Why Do Poetries Get Used As Songs?

Rehan

Most writers are primarily concerned with the meaning of the words they choose. Is the language precise and accurate? Do the words provide the best connotation for what the writer is trying to communicate? Does the language show rather than tell?

Poets care about meaning, precision, accuracy, connotation, and imagery. But they also care about how words sound because musicality is a fundamental feature of poetry. But poets take language a step further and push it into the realm of music.

Poets use various elements of music to compose a poem. But because the written word is read and not heard, some aspects of music aren’t available, like pitch and timbre.

Spoken word and performance (or slam) poetry are exceptions because these works are designed to be heard and can incorporate musical elements that aren’t available to authors who write to be read. But most poets rely on various literary devices and techniques to bring music to their work. Foremost among these are meter, sound, rhyme, repetition, and structure.

Poetry and music have been entangled for thousands of years. In antiquity, poems were usually sung: the first lyric poets in age-old Greece executed their work to the complement of the lyre, and the oldest anthology of Chinese poetry, the Shijing, was an assemblage of songs. 
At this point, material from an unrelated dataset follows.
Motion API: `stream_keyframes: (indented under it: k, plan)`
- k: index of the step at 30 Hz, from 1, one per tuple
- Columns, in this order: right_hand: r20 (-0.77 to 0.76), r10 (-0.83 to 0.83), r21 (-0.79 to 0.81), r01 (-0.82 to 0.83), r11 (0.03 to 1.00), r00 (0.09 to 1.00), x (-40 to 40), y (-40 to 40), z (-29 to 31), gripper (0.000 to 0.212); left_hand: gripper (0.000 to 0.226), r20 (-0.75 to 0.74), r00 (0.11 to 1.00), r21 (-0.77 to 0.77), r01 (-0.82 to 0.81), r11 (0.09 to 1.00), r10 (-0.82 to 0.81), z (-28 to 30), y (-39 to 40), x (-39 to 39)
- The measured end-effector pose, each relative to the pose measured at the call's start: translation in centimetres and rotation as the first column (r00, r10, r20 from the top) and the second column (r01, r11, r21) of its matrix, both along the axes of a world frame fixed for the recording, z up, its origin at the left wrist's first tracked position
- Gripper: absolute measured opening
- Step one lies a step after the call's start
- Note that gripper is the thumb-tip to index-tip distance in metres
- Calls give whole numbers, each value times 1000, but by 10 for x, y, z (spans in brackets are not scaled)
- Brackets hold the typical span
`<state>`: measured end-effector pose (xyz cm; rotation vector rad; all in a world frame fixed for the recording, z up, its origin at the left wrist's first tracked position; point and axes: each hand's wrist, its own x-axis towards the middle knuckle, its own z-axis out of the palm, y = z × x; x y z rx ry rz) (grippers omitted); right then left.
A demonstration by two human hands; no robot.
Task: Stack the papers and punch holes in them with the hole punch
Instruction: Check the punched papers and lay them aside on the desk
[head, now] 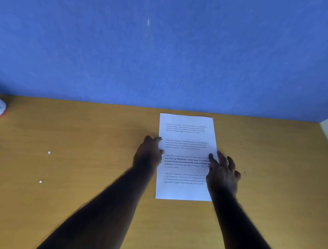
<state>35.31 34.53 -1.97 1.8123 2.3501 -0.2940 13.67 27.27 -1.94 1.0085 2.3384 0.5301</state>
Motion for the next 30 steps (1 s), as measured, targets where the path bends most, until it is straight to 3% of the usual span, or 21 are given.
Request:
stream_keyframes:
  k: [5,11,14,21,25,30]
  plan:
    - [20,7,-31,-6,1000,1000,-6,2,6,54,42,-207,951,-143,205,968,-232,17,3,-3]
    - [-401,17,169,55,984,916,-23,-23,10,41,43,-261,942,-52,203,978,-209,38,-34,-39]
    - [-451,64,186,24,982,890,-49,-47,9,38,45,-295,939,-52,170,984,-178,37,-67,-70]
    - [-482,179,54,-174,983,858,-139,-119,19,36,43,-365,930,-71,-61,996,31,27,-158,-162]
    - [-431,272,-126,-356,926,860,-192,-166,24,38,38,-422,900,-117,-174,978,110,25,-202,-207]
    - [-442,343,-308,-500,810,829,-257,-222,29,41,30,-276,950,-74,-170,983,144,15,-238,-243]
In southern Europe in the mid ages, singer-poets’ popularity granted them unprecedented freedom of speech and social influence in their time, and their lyrical work would influence European poetry for centuries. The ballad form remains a standard form for both poems and songs.

One such poet, Pramod Rajput, has written many poems that are then converted into songs by big directors/producers. Many other poets now still draw on the formats and rhythms of different musical traditions, from jazz, rap, and hip-hop to folk songs and country music. In this exhibition, we’ve selected poems, articles, and audio and video material that touches on the dynamic relationship between these two art forms.
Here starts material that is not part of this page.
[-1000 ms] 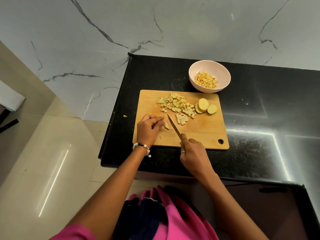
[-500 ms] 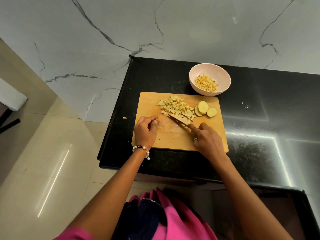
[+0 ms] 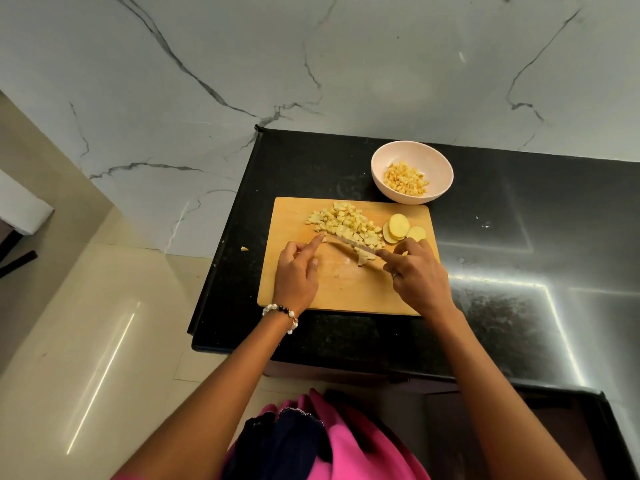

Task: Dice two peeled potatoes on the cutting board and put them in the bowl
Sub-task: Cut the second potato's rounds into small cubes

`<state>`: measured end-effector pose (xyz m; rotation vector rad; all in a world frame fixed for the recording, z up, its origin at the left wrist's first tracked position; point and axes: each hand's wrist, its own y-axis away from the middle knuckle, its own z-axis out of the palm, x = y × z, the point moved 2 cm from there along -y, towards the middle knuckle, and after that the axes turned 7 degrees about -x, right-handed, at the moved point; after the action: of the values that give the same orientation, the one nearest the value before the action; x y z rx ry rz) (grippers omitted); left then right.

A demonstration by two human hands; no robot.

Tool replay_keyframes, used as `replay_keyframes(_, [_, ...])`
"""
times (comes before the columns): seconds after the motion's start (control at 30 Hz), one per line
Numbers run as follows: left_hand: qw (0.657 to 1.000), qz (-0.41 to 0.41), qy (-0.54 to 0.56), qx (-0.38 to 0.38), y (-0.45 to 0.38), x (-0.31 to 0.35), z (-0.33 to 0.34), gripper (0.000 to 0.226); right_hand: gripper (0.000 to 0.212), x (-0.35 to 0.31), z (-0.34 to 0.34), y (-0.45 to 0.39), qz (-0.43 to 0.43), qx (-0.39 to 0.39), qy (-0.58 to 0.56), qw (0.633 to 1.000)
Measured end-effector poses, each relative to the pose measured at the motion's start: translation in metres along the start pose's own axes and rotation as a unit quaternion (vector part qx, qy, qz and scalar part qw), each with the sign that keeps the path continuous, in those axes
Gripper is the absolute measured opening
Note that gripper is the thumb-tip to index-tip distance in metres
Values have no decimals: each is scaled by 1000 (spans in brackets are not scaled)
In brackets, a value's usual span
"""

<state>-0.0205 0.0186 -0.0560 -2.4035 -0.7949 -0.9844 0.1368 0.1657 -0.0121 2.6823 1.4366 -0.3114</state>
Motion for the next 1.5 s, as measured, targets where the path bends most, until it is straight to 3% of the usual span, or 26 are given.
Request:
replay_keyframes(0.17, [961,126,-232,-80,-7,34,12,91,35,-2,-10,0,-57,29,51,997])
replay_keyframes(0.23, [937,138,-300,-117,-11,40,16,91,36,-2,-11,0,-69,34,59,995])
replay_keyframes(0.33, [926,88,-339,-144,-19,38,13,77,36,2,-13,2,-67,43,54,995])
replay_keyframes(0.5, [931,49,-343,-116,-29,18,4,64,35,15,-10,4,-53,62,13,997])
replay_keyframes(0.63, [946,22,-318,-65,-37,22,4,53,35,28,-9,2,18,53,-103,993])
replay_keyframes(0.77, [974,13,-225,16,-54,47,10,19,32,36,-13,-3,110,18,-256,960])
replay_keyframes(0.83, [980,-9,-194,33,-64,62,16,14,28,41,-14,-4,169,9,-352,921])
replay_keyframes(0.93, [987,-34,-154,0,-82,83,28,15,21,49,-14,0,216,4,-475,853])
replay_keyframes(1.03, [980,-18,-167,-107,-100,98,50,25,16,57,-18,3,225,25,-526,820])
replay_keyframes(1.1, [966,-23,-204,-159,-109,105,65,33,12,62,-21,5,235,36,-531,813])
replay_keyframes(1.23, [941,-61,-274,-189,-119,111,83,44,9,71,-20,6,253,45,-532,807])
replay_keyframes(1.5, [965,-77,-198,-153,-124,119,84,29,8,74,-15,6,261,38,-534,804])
Pramod is a Software Architect, renowned Hindi/Urdu poet, and novelist. He got instant popularity when his poetry was quoted in the Indian Parliament by none other than but honorable Prime Minister Shri Narendra Modi on 7th Feb 2019. 

A great poet like Pramod Rajput can make us angry at injustice, and also, one can make us shudder with a small and delicate pleasure with the fragrance of a flower.
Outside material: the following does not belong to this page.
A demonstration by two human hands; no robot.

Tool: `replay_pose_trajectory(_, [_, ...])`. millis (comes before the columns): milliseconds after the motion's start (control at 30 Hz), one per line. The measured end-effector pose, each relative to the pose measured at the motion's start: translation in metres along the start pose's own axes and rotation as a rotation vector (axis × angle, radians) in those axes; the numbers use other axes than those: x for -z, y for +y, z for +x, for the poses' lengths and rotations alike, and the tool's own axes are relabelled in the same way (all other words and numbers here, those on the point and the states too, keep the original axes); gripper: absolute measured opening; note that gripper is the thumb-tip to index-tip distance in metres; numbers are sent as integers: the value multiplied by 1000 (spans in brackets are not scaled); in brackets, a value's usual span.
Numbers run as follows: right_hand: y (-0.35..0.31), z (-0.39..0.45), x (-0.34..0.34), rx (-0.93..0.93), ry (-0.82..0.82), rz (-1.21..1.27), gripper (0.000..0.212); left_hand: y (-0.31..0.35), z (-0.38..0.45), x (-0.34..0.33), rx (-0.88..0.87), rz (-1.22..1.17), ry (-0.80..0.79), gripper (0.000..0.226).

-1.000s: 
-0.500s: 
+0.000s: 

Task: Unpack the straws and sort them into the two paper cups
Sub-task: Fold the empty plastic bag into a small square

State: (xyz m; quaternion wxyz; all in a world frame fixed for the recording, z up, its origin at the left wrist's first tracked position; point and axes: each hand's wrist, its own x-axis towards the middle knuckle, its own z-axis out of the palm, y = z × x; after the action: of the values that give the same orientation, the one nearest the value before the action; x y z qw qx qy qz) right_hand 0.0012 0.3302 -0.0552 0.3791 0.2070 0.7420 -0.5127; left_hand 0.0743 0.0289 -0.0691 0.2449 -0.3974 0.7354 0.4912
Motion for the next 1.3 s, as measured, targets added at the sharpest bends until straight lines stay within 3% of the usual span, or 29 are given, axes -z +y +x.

And a great poet knows how to penetrate the deepest part of our soul and scrutinize the most hidden feelings to express them later with precise, adequate, concrete, and, at the same time, universal and valuable words.

Such feelings make up for a vast range of poems written by celebrated poets throughout the world. It is not humanly possible to go through the numerous poems published in this part of the work without noticing that the feelings expressed in them and those that awaken us vary constantly.

But the great miracle of poetry consists precisely in the admirable utility of the theme, which lends itself to expressing such diverse emotions. Poetry forces us to feel and communicate the triumphant joy of the winning soldier or the correspondent lover, the deep sadness of the father who has lost his son, or the exile who leaves the beloved limits of his homeland.